Nous avions déjà atteint les postes avancés du camp impérial, lorsque quelques soldats nous crièrent de nous arrêter. Théodoros aurait-il encore changé d'idée? Si près de la liberté, la mort ou la captivité devaient-elles être notre partage? Telles furent les pensées qui assaillirent notre esprit; mais notre doute fut de courte durée, car nous aperçûmes, courant vers nous, l'un des serviteurs de l'empereur portant le sabre de M. Prideaux ainsi que le mien, dont Sa Majesté s'était emparée à Debra-Tabor, il y avait vingt et un mois. Nous les renvoyâmes à l'empereur, en le remerciant, et nous achevâmes notre voyage.
Nous nous doutions fort peu alors combien nous l'avions échappé belle. Il parait qu'après notre départ, Théodoros s'étant assis sur une pierre, la tête entre les mains, s'était mis à pleurer. Ras-Engeddah lui dit alors: «Etes-vous une femme pour pleurer? Rappelez ces hommes blancs, mettez-les tous à mort, et enfuyez-vous ensuite, ou bien combattez et mourez.» Théodoros lui répondit brusquement par ces paroles: «Tous n'êtes qu'un âne! N'en ai-je pas mis assez à mort ces deux derniers jours? Pourquoi voulez-vous que je tue ces hommes blancs, et que je couvre de sang toute l'Abyssinie?»
Bien que très-loin déjà du camp impérial, et en vue presque de nos sentinelles, nous ne pouvions croire que nous ne fussions pas victimes de quelque illusion. Involontairement, nous nous retournions toujours, craignant à chaque instant que Théodoros, regrettant sa clémence, ne nous eût fait suivre pour nous faire arrêter avant que nous eussions atteint le camp anglais. Mais Dieu, qui nous avait déjà délivrés une fois dans ce jour, comme par miracle, nous protégea jusqu'à la fin; nous arrivâmes enfin, et nous pénétrâmes dans les rangs de l'armée britannique, le coeur joyeux et plein de reconnaissance. Nous entendîmes alors le son si doux à nos oreilles des voix anglaises, les témoignages affectueux de nos chers compatriotes, et nous pressâmes les mains de ces chers amis, qui avaient travaillé avec tant de zèle à notre délivrance.
Notes:
[27] Les soldats seuls se tressent les cheveux; les paysans et les prêtres se rasent la tête une fois par mois.
[28] Abiet, maître, seigneur; expression habituelle employée par les mendiants pour demander l'aumône.

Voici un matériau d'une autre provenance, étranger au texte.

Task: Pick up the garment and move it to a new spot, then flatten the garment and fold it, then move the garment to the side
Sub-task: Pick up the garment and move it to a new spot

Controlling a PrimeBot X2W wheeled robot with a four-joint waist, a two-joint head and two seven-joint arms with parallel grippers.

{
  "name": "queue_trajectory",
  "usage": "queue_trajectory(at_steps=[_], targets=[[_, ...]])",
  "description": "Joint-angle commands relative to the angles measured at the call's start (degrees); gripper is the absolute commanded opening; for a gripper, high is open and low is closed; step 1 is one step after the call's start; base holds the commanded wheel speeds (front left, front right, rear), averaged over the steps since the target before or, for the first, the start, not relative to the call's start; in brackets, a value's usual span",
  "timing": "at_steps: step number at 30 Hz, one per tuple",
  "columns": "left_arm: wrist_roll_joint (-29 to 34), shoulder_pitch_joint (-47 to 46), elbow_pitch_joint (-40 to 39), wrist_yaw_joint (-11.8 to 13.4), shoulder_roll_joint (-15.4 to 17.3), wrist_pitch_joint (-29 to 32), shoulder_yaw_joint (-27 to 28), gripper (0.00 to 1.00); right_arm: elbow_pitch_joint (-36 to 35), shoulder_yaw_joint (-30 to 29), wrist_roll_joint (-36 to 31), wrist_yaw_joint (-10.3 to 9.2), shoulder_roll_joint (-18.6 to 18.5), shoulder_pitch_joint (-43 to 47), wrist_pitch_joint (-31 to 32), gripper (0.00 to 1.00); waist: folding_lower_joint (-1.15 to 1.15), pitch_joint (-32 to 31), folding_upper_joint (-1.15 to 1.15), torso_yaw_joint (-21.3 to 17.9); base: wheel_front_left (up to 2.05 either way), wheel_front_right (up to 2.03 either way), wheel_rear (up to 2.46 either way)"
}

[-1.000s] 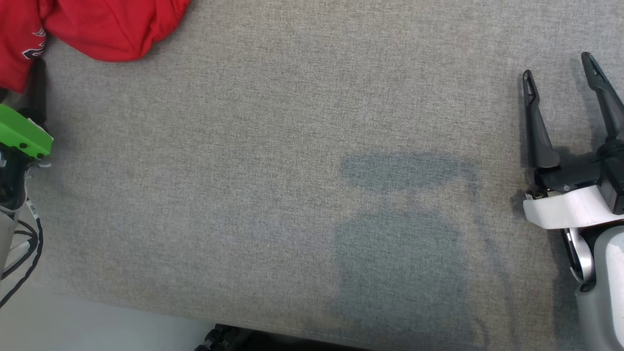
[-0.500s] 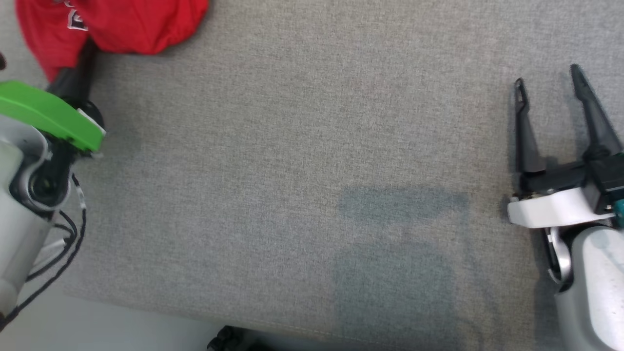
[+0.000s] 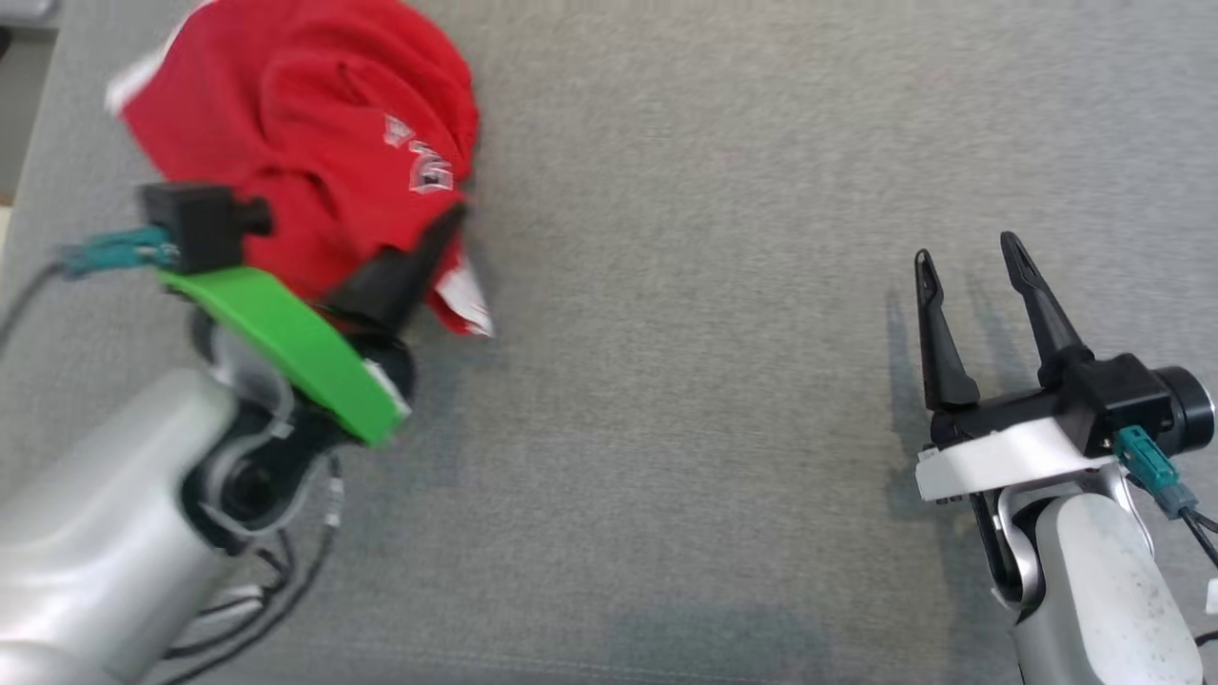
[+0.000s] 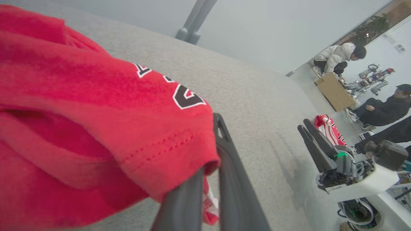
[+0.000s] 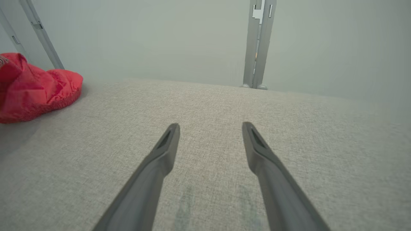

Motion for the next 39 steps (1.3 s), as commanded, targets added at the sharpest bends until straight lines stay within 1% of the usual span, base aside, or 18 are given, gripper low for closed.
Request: queue_trajectory(at_steps=[1, 6, 9, 11, 13, 17, 19, 21, 22, 23, 24, 28, 31, 33, 35, 37, 38, 39], targets=[[-0.1, 0.7, -2.2, 1.2, -1.5, 0.7, -1.0, 0.00, -0.1, 0.3, 2.0, 0.00, -0.1, 1.5, -0.2, 1.00, 0.00, -7.5, 0.00, -8.1, 0.00, 0.00, 0.00], [-0.7, 0.2, -7.6, 5.5, -7.8, 2.0, -3.3, 0.00, -0.3, 0.9, 5.7, 0.00, 0.0, 3.5, -0.3, 1.00, 0.00, -10.6, 0.00, -14.4, 0.00, 0.00, 0.00], [-1.2, -0.6, -8.2, 7.9, -12.1, 2.6, -4.5, 0.00, -0.6, 1.2, 7.3, 0.00, 0.0, 4.1, -0.3, 1.00, 0.00, -11.2, 0.00, -18.0, 0.00, 0.00, 0.00], [-1.5, -0.6, -7.6, 8.9, -14.8, 3.2, -5.6, 0.00, -0.6, 1.9, 8.0, 0.00, 0.0, 4.6, -0.3, 1.00, 0.00, -11.3, 0.00, -20.4, 0.00, 0.00, 0.00], [-1.1, -0.7, -6.5, 9.6, -17.1, 3.7, -6.8, 0.00, -0.5, 2.4, 8.8, 0.00, 0.0, 4.9, -0.3, 1.00, 0.00, -11.2, 0.00, -22.6, 0.00, 0.00, 0.00], [-0.9, -0.4, -3.6, 9.8, -21.1, 4.5, -8.9, 0.00, -0.4, 2.6, 9.8, 0.00, 0.0, 5.4, -0.3, 1.00, 0.00, -11.2, 0.00, -26.2, 0.00, 0.00, 0.00], [-0.2, -0.7, -1.4, 9.8, -22.2, 4.6, -9.7, 0.00, -0.3, 2.5, 10.1, 0.00, 0.0, 5.8, -0.3, 1.00, 0.00, -11.0, 0.00, -27.5, 0.00, 0.00, 0.00], [0.5, -1.0, 1.8, 10.6, -22.7, 3.5, -9.7, 0.00, -0.3, 2.8, 10.3, 0.00, 0.0, 5.8, -0.3, 1.00, 0.00, -10.8, 0.00, -28.4, 0.00, 0.00, 0.00], [0.6, -0.7, 3.4, 10.8, -23.1, 3.1, -9.6, 0.16, -0.4, 3.0, 10.3, 0.00, 0.0, 5.7, -0.3, 1.00, 0.00, -10.6, 0.00, -28.7, 0.00, 0.00, 0.00], [0.7, -0.3, 4.8, 11.0, -23.4, 2.6, -9.5, 0.47, -0.4, 3.0, 10.3, 0.00, 0.0, 5.7, -0.3, 1.00, 0.00, -10.4, 0.00, -28.9, 0.00, 0.00, 0.00], [1.0, -0.1, 6.1, 11.1, -23.6, 2.3, -9.6, 1.00, -0.5, 2.8, 10.3, 0.00, 0.0, 5.7, -0.3, 1.00, 0.00, -10.2, 0.00, -28.8, 0.00, 0.00, 0.00], [2.4, 0.6, 8.0, 10.2, -23.6, 1.8, -10.9, 1.00, -0.9, 1.3, 9.4, 0.00, 0.0, 6.5, -0.3, 1.00, 0.00, -9.8, 0.00, -27.2, 0.00, 0.00, 0.00], [4.0, 1.3, 6.3, 10.0, -21.6, 1.0, -11.7, 1.00, -1.1, 0.3, 8.8, 0.00, 0.0, 6.9, -0.3, 1.00, 0.00, -10.0, 0.00, -25.3, 0.00, 0.00, 0.00], [4.9, 2.8, 3.9, 10.3, -19.2, 0.5, -12.5, 1.00, -1.2, -0.1, 8.3, 0.00, 0.0, 7.0, -0.3, 1.00, 0.00, -10.5, 0.00, -24.0, 0.00, 0.00, 0.00], [4.8, 4.7, 0.6, 11.1, -16.2, -0.8, -11.9, 1.00, -1.3, -0.8, 8.0, 0.00, -0.1, 7.5, -0.3, 1.00, 0.00, -11.0, 0.00, -22.6, 0.00, 0.00, 0.00], [4.4, 6.9, -2.6, 12.2, -12.2, -2.3, -10.8, 1.00, -1.4, -1.3, 7.8, 0.00, -0.1, 8.1, -0.3, 1.00, 0.00, -11.4, 0.00, -21.2, 0.00, 0.00, 0.00], [4.4, 6.9, -2.6, 12.2, -12.2, -2.3, -10.8, 1.00, -1.4, -1.3, 7.8, 0.00, -0.1, 8.1, -0.3, 1.00, 0.00, -11.4, 0.00, -21.2, 0.00, 0.00, 0.00], [3.9, 8.1, -3.7, 12.9, -10.1, -3.2, -9.8, 1.00, -1.4, -1.4, 7.7, 0.00, -0.1, 8.3, -0.3, 1.00, 0.00, -11.5, 0.00, -20.4, 0.00, 0.00, 0.00]])
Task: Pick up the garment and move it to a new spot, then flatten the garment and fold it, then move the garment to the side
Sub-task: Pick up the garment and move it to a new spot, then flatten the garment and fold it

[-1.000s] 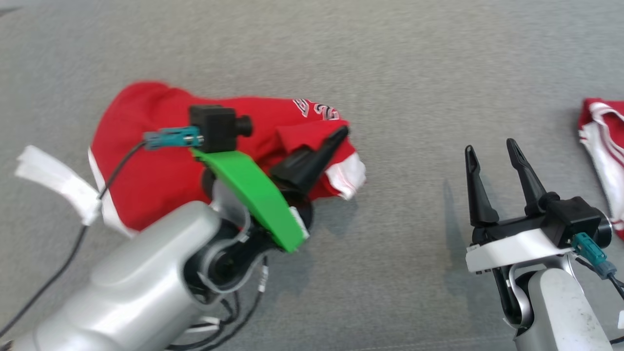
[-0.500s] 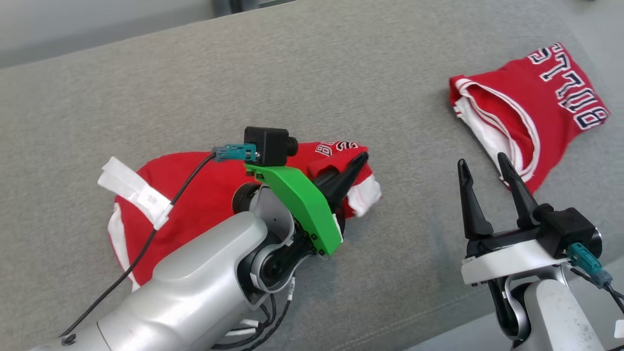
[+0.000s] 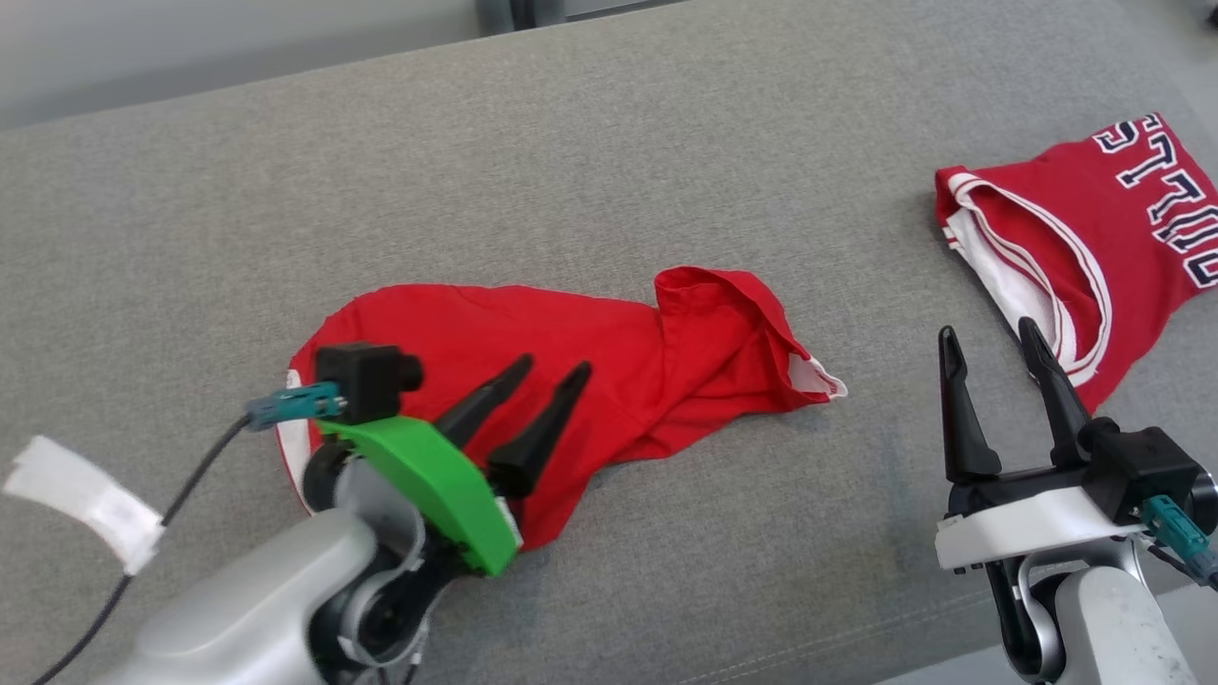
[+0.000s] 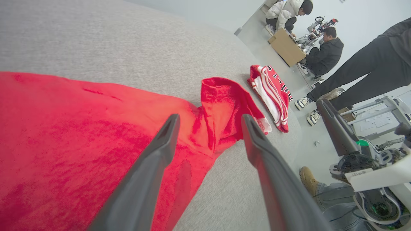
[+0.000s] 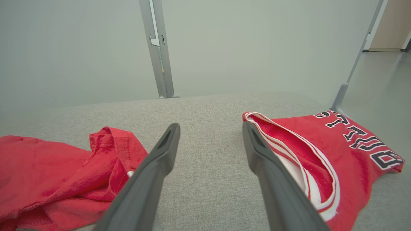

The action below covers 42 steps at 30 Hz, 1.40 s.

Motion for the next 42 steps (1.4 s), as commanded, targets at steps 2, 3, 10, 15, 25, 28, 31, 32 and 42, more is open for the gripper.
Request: queue_trajectory(at_steps=[2, 3, 10, 15, 25, 28, 31, 32, 42], targets=[[-1.7, 2.2, -0.8, 1.3, 3.9, -1.2, 1.9, 1.00, 0.0, -0.1, -0.6, 0.00, -0.1, 1.0, -0.2, 1.00, 0.00, -1.2, 0.00, 3.7, 0.00, 0.00, 0.00], [-2.1, 2.8, -0.6, 2.0, 5.7, -1.8, 3.0, 1.00, 0.0, -0.1, -0.8, 0.00, -0.1, 1.1, -0.2, 1.00, 0.00, -1.2, 0.00, 4.4, 0.00, 0.00, 0.00], [-4.6, 2.5, 8.3, 1.6, 11.1, -0.6, 6.0, 1.00, 0.7, 2.0, -1.7, 0.00, -0.1, -0.5, -0.2, 1.00, 0.00, -0.6, 0.00, 6.5, 0.00, 0.00, 0.00], [-3.4, -0.6, 16.7, -4.4, 11.3, 2.9, 4.5, 1.00, 1.3, 2.9, -1.9, 0.00, -0.2, -1.3, -0.2, 1.00, 0.00, 0.6, 0.00, 6.0, 0.00, 0.00, 0.00], [-1.0, -3.1, 28.0, -11.3, 9.3, 6.1, 2.0, 1.00, 1.5, 2.7, -0.7, 0.00, -0.1, -1.0, -0.2, 1.00, 0.00, 1.7, 0.00, 3.8, 0.00, 0.00, 0.00], [-0.9, -3.2, 29.6, -12.1, 8.2, 6.0, 1.6, 1.00, 1.3, 2.5, -0.6, 0.00, -0.1, -1.1, -0.2, 1.00, 0.00, 1.9, 0.00, 3.4, 0.00, 0.00, 0.00], [-0.8, -3.4, 29.6, -12.8, 7.1, 6.2, 1.3, 1.00, 1.3, 2.2, -0.6, 0.00, -0.1, -1.1, -0.2, 1.00, 0.00, 1.9, 0.00, 3.5, 0.00, 0.00, 0.00], [-0.4, -3.6, 29.5, -13.0, 7.1, 6.3, 1.0, 1.00, 1.3, 2.1, -0.7, 0.00, -0.1, -1.0, -0.2, 1.00, 0.00, 1.9, 0.00, 3.5, 0.00, 0.00, 0.00], [3.5, -6.6, 24.1, -10.5, 8.6, 4.6, 0.7, 0.00, 1.5, 1.5, -0.5, 0.00, -0.1, -0.2, -0.2, 1.00, 0.00, 0.9, 0.00, 4.0, 0.00, 0.00, 0.00]])
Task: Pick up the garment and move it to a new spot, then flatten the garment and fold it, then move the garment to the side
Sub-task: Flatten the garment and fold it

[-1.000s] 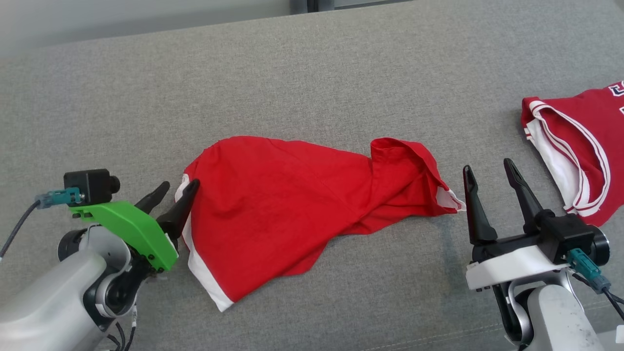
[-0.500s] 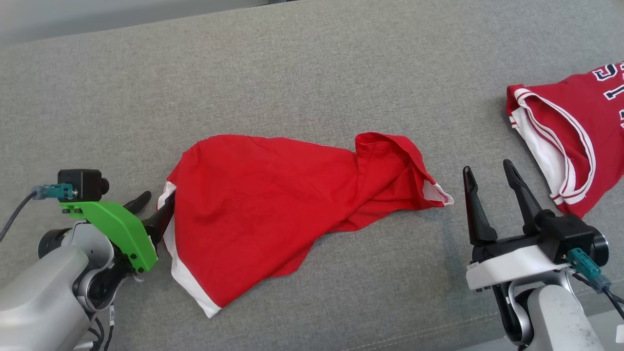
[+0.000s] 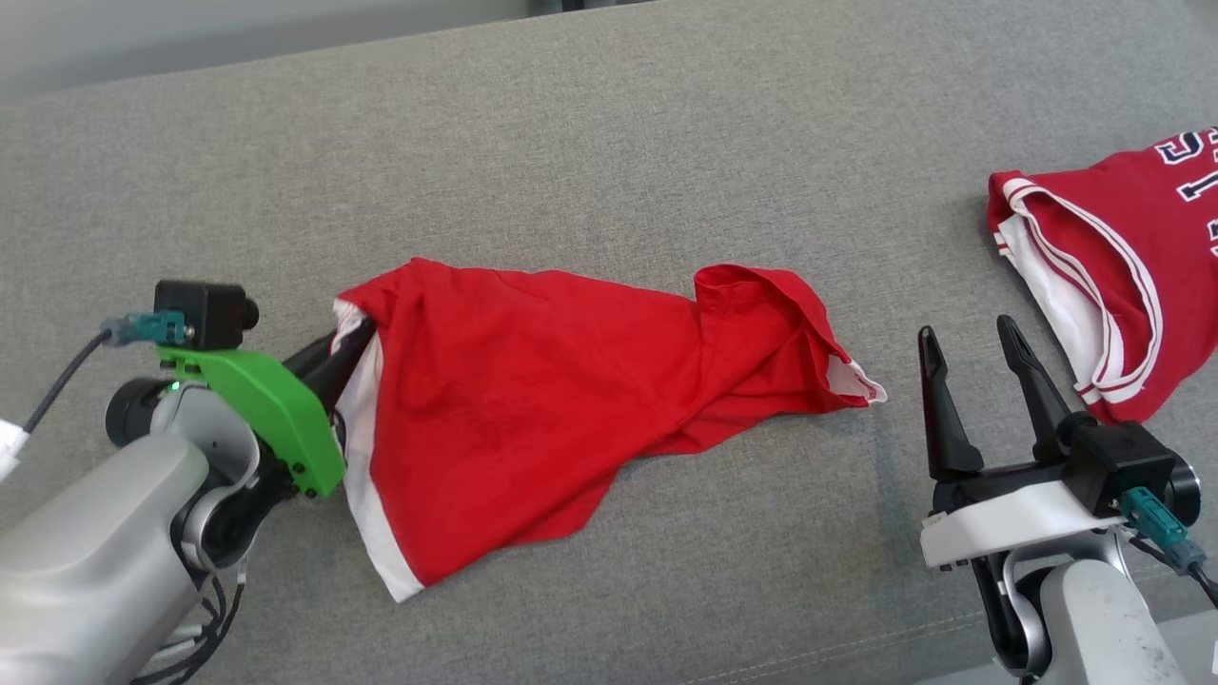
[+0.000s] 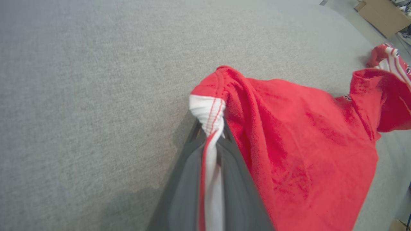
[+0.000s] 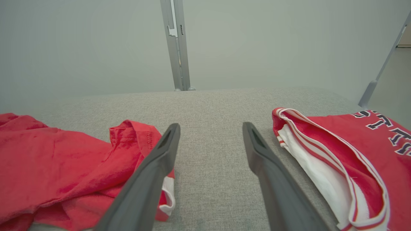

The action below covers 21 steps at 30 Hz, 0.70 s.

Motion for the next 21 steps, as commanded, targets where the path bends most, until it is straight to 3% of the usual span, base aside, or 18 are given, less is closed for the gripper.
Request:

[29] Fitaurari, le commandant de l'avant-garde.
CONCLUSION
Dans la matinée du 12, le lendemain de notre délivrance, Théodoros envoya une lettre d'excuse, exprimant ses regrets d'avoir écrit la dépêche impertinente du jour précédent. En même temps il priait le commandant en chef d'accepter un présent de mille vaches. D'après la coutume abyssinienne, c'était une proposition de paix qui, une fois acceptée, anéantissait toute disposition d'hostilité.
Les cinq captifs qui nous avaient rejoints en 1868 (M. Staiger et ses amis), mistress Flad et ses enfants, plusieurs autres Européens avec leurs familles étaient toujours entre les mains de Théodoros. Les Européens qui nous avaient accompagnés la veille et qui avaient passé la nuit an camp, furent renvoyés de bonne heure le lendemain à Théodoros; et Samuel qui en faisait partie, fut chargé de demander la liberté de tous les Européens et de toutes leurs familles. Une chaise et des porteurs furent envoyés en même temps pour mistress Flad dont la santé ne lui permettait pas d'aller à cheval. Avant son départ, Samuel fut instruit par M. Rassam que le commandant en chef avait accepté les vaches; à ce propos il y eut une malencontreuse erreur qui égara et déçut Théodoros, mais qui arriva tellement à propos qu'elle sauva probablement la vie aux Européens encore en son pouvoir.